§ **SOURCE MATERIAL**
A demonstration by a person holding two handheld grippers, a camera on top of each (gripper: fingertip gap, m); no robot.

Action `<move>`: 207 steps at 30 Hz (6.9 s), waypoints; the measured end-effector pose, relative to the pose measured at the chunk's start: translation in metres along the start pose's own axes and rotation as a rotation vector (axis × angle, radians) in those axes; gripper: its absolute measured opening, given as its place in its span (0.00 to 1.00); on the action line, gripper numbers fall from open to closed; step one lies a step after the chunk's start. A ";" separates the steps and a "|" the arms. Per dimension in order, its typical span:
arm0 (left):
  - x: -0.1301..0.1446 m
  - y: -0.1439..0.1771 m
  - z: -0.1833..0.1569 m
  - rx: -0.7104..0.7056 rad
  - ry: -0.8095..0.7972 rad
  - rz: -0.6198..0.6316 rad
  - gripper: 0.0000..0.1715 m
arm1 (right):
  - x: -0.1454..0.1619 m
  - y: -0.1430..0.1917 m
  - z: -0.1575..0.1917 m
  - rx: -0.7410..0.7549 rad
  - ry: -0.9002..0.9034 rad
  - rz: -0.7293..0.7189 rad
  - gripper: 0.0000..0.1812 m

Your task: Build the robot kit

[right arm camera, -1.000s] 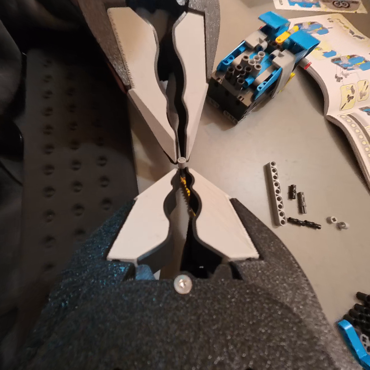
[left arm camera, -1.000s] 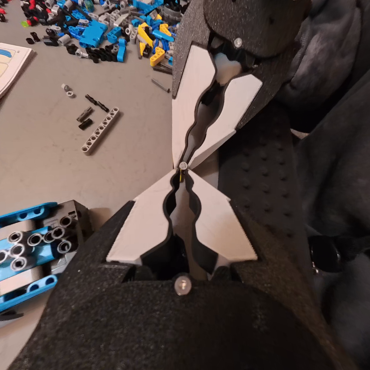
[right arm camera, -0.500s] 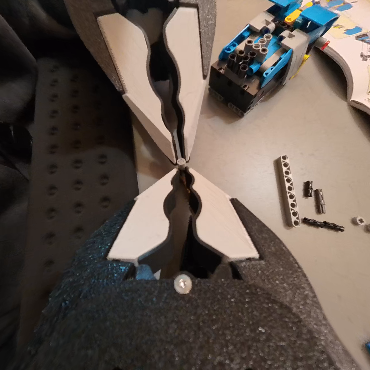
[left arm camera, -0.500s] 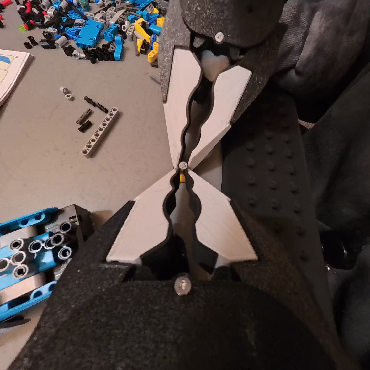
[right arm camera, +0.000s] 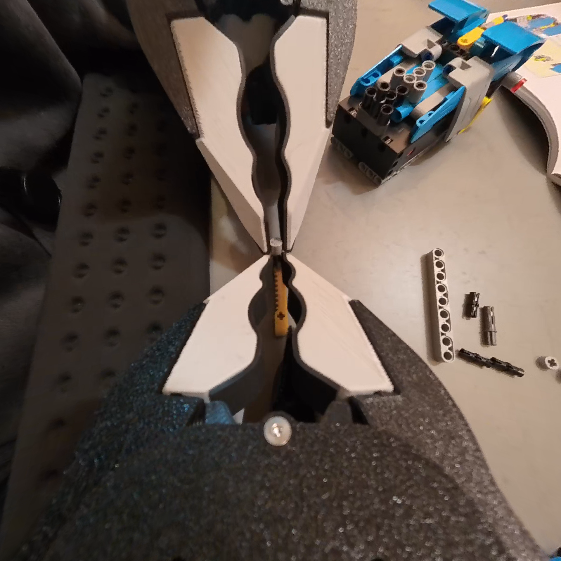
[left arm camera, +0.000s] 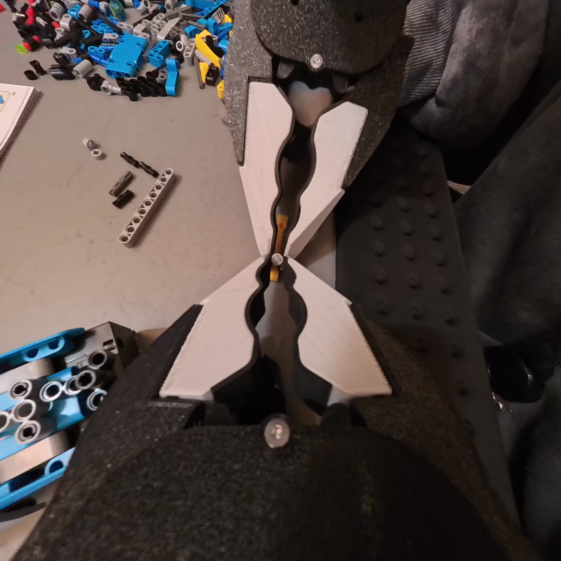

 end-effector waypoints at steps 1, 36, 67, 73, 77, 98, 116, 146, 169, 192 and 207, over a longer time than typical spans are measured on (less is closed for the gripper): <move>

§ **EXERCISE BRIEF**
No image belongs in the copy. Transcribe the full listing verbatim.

§ **ANSWER**
A demonstration by a person holding two handheld grippers, a camera on top of each (gripper: fingertip gap, m); no robot.

Action `<move>`: 207 steps at 30 Hz (6.9 s), waypoints; the measured end-effector pose, relative to the pose measured at the chunk's start: translation in metres along the start pose's own axes and rotation as a rotation vector (axis × angle, radians) in those axes; gripper: its absolute measured opening, given as its place in its span (0.00 to 1.00); on the action line, gripper numbers fall from open to closed; step one lies a step after the chunk's start. A ";" separates the steps and a "|" the arms. Per dimension in order, its typical span:
arm0 (left):
  - x: -0.1301..0.1446 m
  - y: -0.1439..0.1771 m
  - z: -0.1833..0.1569 m
  - rx: -0.7104..0.7056 rad
  - ry: -0.8095..0.7972 rad
  - rz: -0.6198..0.6316 rad
  - gripper: 0.0000..0.1715 m
arm1 (right):
  - x: -0.1454..0.1619 m
  - y: -0.1430..0.1917 m
  - z: -0.1575..0.1917 m
  - rx: -0.7410..0.7549 rad
  - ry: -0.9002..0.9034 rad
  - rz: -0.7293..0.7189 rad
  - gripper: 0.0000..0.1812 m

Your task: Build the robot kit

[right arm camera, -1.000s] 
[left arm camera, -1.000s] 
[right arm camera, -0.500s] 
[left arm camera, -0.500s] 
[right arm camera, +0.000s] 
[left arm camera, +0.000s] 

 end-effector waypoints at steps 1, 36, 67, 73, 77, 98, 116, 146, 169, 192 and 207, over a longer time than typical spans are measured on (less is closed for the gripper): <move>

With that, the answer is finished.